Ho iniziato ad ascoltare rap nel 1998: all’inizio cose italiane, poi america, poi UK, per arrivare infine a scoprire nel corso degli anni che una musica che può apparire abbastanza semplice da concepire è tutto il contrario, e l’alchimia per costruire dei gioiellini da ascoltare almeno una volta alla settimana è materia rara.
E poi come d’incanto arrivarono loro: parlavamo di gioiellini, no? I Run The Jewels.
L’esposizione del rap ad un pubblico molto più ampio ha trovato tra i suoi numi tutelari contemporanei il duo Run The Jewels: Killer Mike ed EL-P, non esattamente due sconosciuti.
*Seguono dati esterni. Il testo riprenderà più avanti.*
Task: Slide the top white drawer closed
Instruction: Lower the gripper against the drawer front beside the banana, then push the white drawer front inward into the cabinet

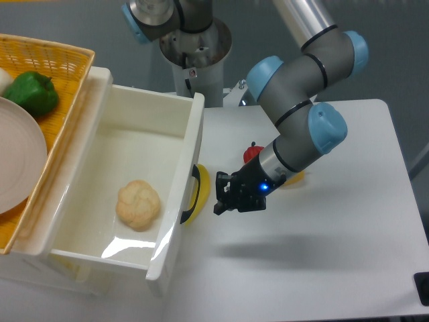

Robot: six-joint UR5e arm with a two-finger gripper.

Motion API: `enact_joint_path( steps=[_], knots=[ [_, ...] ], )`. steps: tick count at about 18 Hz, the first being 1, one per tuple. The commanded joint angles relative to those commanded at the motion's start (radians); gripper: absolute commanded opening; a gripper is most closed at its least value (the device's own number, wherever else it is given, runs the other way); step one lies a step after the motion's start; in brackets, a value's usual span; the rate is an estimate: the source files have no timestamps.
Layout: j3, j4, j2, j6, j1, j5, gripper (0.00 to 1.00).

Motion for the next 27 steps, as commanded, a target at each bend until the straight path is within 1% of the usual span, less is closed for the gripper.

E Run The Jewels 3 (RTJ3) arriva a confermare lo standard qualitativo alto che abbiamo conosciuto nei due precedenti capitoli. Un rap davvero contemporaneo, che affida alle basi digitali (no trap d’accatto) la sua forza insieme al flow sempre fluido e potente dei due.
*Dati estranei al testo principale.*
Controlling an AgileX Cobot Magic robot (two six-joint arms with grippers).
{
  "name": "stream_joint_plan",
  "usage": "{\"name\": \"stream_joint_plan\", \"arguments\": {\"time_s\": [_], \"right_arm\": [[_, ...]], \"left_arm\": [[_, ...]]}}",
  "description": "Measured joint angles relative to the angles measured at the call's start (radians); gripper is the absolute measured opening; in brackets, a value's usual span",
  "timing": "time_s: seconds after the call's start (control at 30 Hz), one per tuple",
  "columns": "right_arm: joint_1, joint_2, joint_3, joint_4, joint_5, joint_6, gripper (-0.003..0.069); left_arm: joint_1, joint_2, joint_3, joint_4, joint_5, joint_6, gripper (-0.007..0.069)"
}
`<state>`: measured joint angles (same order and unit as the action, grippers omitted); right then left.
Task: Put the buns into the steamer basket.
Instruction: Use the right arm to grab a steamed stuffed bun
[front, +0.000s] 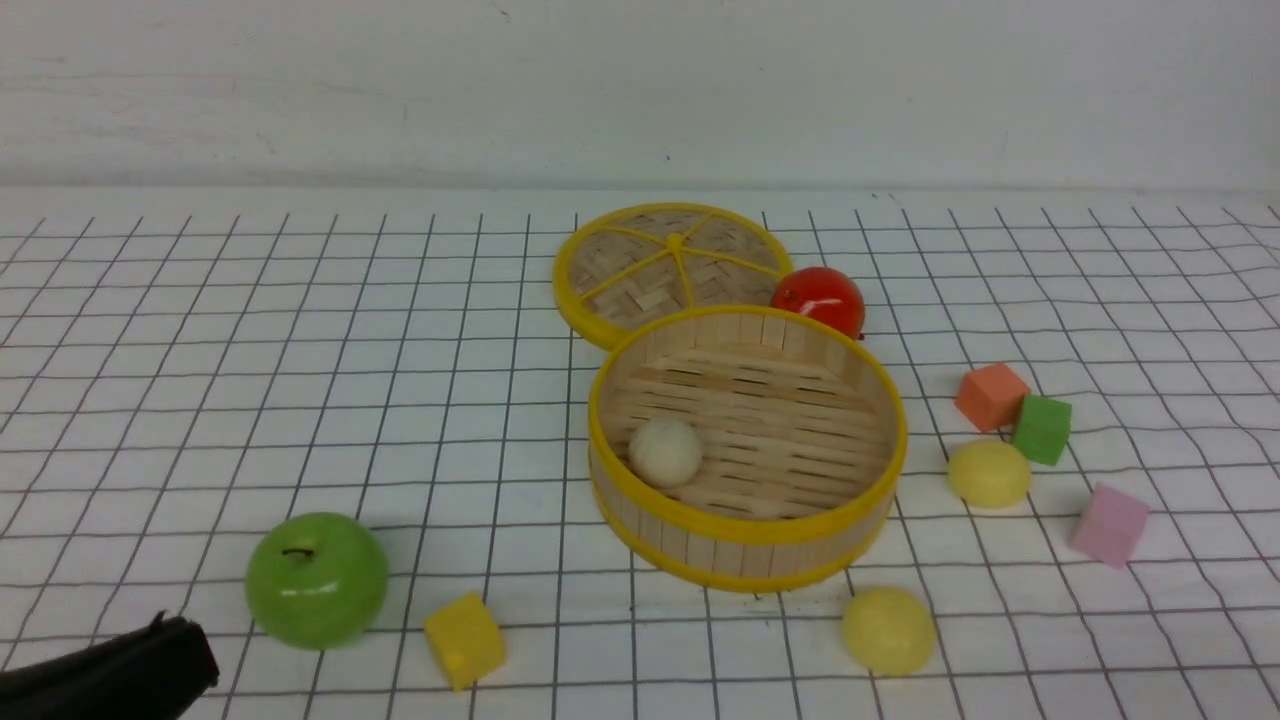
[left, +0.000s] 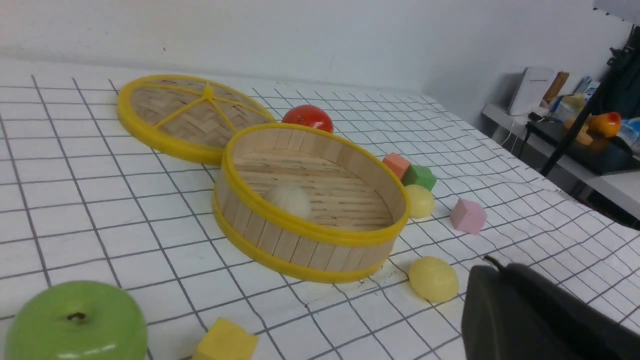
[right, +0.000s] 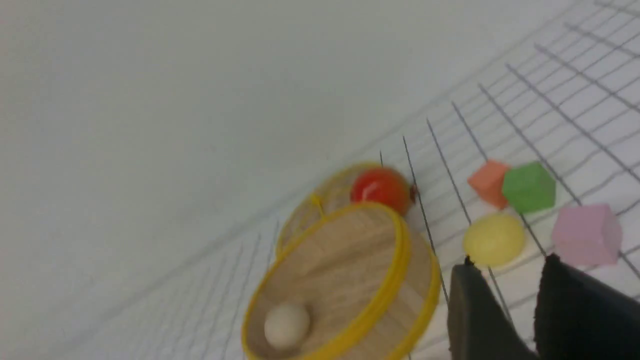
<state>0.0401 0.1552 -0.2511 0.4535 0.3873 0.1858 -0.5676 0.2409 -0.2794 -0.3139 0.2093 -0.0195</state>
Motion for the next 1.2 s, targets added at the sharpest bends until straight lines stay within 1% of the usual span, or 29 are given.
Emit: {"name": "stream_joint_plan", "arguments": {"time_s": [0.03,0.1,0.13,0.2,0.23,0.3,0.33,0.37,0.43,0.5,0.53,0.57,0.6,0.67,0.7,0.73,0.8,0.83,0.87,0.9,0.93,0.97,1.03,1.1,1.2], "right_arm": [[0.0,0.108,-0.106,-0.006,0.138,-0.088,0.0125],[0.0,0.245,-0.225,-0.016,0.291,-0.198,0.0081],[0.0,0.28,-0.253,-0.017,0.327,-0.223,0.0077],[0.0,0.421,-0.357,-0.017,0.454,-0.303,0.0038],[0.0,0.575,-0.453,-0.017,0.562,-0.354,0.0013],[0.001,0.735,-0.534,-0.014,0.639,-0.377,0.0],[0.002,0.75,-0.541,-0.014,0.644,-0.378,0.0],[0.017,0.866,-0.584,-0.013,0.665,-0.383,0.0],[0.061,0.992,-0.633,-0.014,0.666,-0.384,0.0],[0.141,1.099,-0.672,-0.029,0.645,-0.37,0.0],[0.15,1.099,-0.676,-0.032,0.645,-0.37,0.0],[0.224,1.176,-0.709,-0.066,0.623,-0.343,0.0],[0.233,1.195,-0.713,-0.072,0.621,-0.339,0.0],[0.335,1.307,-0.777,-0.157,0.593,-0.269,0.0013],[0.335,1.314,-0.781,-0.163,0.592,-0.262,0.0013],[0.371,1.37,-0.814,-0.207,0.575,-0.217,0.0031],[0.389,1.408,-0.837,-0.252,0.551,-0.186,0.0054],[0.395,1.433,-0.849,-0.275,0.53,-0.163,0.0083],[0.396,1.44,-0.852,-0.282,0.521,-0.156,0.0092],[0.396,1.466,-0.858,-0.301,0.49,-0.132,0.0137],[0.396,1.468,-0.858,-0.304,0.487,-0.129,0.0148],[0.396,1.484,-0.859,-0.305,0.468,-0.12,0.0195],[0.396,1.497,-0.86,-0.299,0.457,-0.118,0.0225],[0.398,1.528,-0.86,-0.292,0.415,-0.118,0.0294],[0.398,1.547,-0.86,-0.292,0.387,-0.118,0.0316]], "left_arm": [[0.0,-0.004,0.018,0.0,0.0,0.0,-0.0013],[0.0,-0.007,0.046,-0.001,0.001,-0.002,-0.0013],[0.0,-0.007,0.049,-0.001,0.001,-0.002,-0.0013],[0.0,-0.007,0.076,-0.001,0.001,-0.004,-0.0013],[0.0,-0.007,0.099,-0.001,0.002,-0.003,-0.0013],[0.0,-0.007,0.124,-0.002,0.002,-0.003,-0.0013],[0.0,-0.007,0.126,-0.002,0.002,-0.003,-0.0013],[0.0,-0.007,0.14,-0.002,0.002,-0.003,-0.0013],[0.0,-0.007,0.152,-0.002,0.002,-0.003,-0.0013],[0.0,-0.007,0.162,-0.003,0.003,-0.003,-0.0013],[0.0,-0.007,0.163,-0.003,0.003,-0.003,-0.0013],[0.0,-0.007,0.17,-0.003,0.003,-0.003,-0.0013],[0.0,-0.007,0.171,-0.003,0.003,-0.003,-0.0013],[0.0,-0.007,0.18,-0.003,0.002,-0.003,-0.0013],[0.0,-0.007,0.18,-0.003,0.002,-0.003,-0.0013],[0.0,-0.007,0.182,-0.003,0.003,-0.003,-0.0013],[0.0,-0.007,0.182,-0.003,0.002,-0.003,-0.0013],[0.0,-0.007,0.182,-0.003,0.002,-0.003,-0.0013],[0.0,-0.007,0.182,-0.003,0.002,-0.003,-0.0013],[0.0,-0.007,0.182,-0.003,0.002,-0.003,-0.0013],[0.0,-0.007,0.182,-0.003,0.002,-0.003,-0.0013],[0.0,-0.007,0.182,-0.003,0.002,-0.003,-0.0013],[0.0,-0.007,0.182,-0.003,0.002,-0.003,-0.0013],[0.0,-0.007,0.182,-0.003,0.002,-0.003,-0.0013],[0.0,-0.007,0.182,-0.003,0.002,-0.003,-0.0013]]}}
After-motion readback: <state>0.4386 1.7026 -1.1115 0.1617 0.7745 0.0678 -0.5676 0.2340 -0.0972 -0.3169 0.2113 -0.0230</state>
Come sempre la produzione di EL-P prende la scena proponendo soluzioni sempre nuove che provano a spingere più in là il limite: si notano ritmi più dilatati che inficiano sulla durata (il disco è lievemente più lungo dei suoi due predecessori) e che sottraggono un po’ di potenza per regalare scorci più atmosferici.
I featuring di prestigio contenuti nell’album (Danny Brown, Zack De La Rocha, Tunde Adebimpe, Kamasi Washington) arricchiscono la varietà e di certo il peso della cartella stampa, anche se l’apparizione al sax di Kamasi in Thursday In The Danger Room si lascia ascoltare bene come contrappunto al ritornello.
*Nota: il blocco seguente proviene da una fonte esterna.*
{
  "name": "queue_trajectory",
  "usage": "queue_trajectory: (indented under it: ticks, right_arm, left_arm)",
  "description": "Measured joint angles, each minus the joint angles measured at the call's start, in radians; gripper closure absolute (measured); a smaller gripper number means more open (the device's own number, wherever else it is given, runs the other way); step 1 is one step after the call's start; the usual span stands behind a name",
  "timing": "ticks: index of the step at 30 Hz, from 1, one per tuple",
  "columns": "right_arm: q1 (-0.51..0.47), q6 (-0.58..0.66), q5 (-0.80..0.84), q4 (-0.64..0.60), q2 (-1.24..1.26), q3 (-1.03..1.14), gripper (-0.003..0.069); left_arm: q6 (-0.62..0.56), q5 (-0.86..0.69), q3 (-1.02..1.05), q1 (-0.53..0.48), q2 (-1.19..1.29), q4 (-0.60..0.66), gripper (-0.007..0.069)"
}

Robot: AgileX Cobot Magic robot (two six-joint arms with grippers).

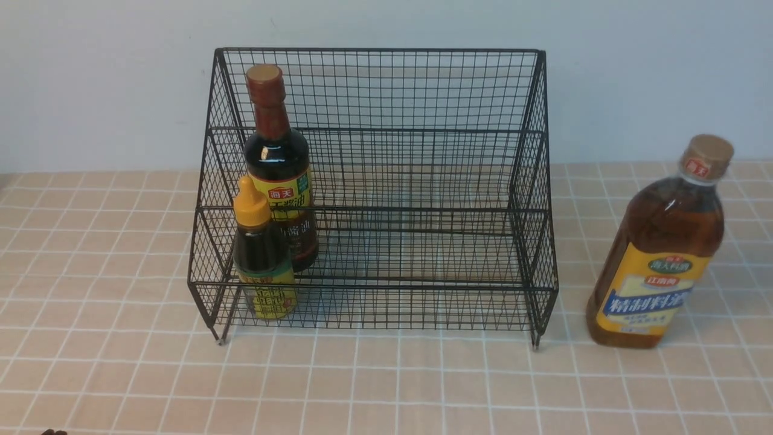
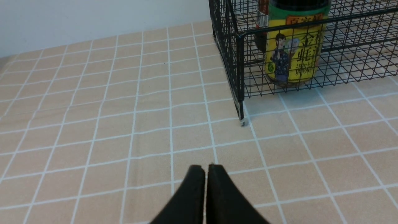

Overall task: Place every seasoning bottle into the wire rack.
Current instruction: Use the right arm to grab the condiment bottle closest to it

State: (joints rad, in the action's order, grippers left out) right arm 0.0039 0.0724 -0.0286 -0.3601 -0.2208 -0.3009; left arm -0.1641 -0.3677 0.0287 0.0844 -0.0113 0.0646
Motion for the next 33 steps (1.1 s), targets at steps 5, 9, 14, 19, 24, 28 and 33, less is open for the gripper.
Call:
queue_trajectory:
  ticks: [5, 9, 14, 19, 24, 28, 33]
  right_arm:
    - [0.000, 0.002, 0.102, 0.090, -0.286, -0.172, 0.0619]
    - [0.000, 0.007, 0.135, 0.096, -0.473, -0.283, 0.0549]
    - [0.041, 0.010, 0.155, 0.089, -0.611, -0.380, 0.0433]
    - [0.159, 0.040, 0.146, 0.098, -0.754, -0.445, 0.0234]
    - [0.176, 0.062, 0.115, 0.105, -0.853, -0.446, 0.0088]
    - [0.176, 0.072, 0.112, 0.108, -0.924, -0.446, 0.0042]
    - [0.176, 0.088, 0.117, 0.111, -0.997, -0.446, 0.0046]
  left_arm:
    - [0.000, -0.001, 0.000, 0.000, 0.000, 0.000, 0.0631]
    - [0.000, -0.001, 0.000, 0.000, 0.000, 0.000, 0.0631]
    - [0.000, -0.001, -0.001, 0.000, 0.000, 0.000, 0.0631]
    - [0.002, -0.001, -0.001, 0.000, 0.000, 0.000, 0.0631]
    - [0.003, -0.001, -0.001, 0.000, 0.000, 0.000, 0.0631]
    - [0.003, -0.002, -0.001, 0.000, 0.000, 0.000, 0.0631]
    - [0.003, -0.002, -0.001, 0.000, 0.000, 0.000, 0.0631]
Questo per la parte strettamente strumentale, davvero varia e capace di farci perdere dentro un mare di sample, idee azzeccate e quant’altro. Per la parte vocale, che è il cuore pulsante poi di un disco simile, l’analisi dei testi sarebbe sicuramente troppo lunga per essere contenuta in una semplice recensione.
E il mio viaggio personale partito nel 1998 per non fermarsi più, sembra proprio trovare sempre nuova linfa per perdersi ancora tra voci e beat d’oltreoceano e non.